§ **INSTRUCTIONS FOR THE TASK**
Lines below that hold the word "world" must be copied in full.
◇ ◇ ◇
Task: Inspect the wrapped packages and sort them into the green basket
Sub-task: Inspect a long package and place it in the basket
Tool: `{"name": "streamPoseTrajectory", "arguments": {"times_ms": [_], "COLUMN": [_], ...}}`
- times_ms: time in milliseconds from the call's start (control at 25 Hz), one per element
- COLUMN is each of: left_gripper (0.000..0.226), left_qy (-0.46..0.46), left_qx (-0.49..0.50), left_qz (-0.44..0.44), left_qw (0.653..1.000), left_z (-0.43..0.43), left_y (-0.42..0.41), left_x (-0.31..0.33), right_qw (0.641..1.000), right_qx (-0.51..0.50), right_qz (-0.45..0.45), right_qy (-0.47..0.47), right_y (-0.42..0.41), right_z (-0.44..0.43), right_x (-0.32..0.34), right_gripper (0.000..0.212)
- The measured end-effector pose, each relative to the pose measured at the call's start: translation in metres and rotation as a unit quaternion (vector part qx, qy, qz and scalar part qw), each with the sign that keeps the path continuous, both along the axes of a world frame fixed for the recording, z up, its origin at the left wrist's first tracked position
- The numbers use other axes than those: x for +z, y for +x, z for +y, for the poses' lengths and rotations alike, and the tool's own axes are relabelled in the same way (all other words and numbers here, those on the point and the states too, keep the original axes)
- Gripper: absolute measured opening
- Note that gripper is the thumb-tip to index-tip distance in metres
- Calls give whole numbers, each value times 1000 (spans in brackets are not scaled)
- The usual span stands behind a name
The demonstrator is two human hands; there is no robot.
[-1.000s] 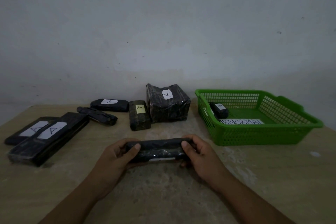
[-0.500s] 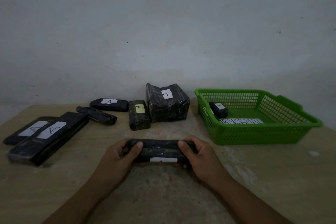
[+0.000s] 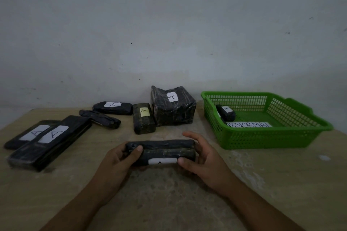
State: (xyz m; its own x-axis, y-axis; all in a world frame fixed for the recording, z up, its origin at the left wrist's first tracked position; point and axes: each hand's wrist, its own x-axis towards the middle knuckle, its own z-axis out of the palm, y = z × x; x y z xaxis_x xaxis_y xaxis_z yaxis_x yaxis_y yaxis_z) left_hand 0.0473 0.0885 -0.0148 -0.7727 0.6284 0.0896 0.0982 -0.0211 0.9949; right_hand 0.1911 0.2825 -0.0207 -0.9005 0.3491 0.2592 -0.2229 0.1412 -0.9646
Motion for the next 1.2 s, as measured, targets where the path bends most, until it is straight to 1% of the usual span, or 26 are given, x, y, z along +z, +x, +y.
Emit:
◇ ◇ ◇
§ **EXERCISE RESPONSE**
- The measured end-effector pose, each relative to the pose measured at the call's start: translation in metres and rotation as a unit quaternion (vector part qx, qy, qz and scalar part qw), each with the sign that keeps the path continuous, both along the axes of a world frame fixed for the recording, z up, its origin at the left wrist's first tracked position
State: (xyz m; its own x-axis, y-axis; all in a world frame fixed for the recording, z up, its origin at the left wrist's first tracked position; point and axes: each hand's wrist, its own x-axis towards the middle knuckle, its own z-axis out of the palm, y = z × x; x y z xaxis_x xaxis_y xaxis_z yaxis_x yaxis_y yaxis_z) left_hand 0.0473 0.0885 -0.0148 -0.7727 0.6284 0.0896 0.0982 -0.0211 0.9949; right_hand 0.1911 0.2825 -0.0207 -0.9005 0.3491 0.2592 -0.2229 0.1412 -0.9646

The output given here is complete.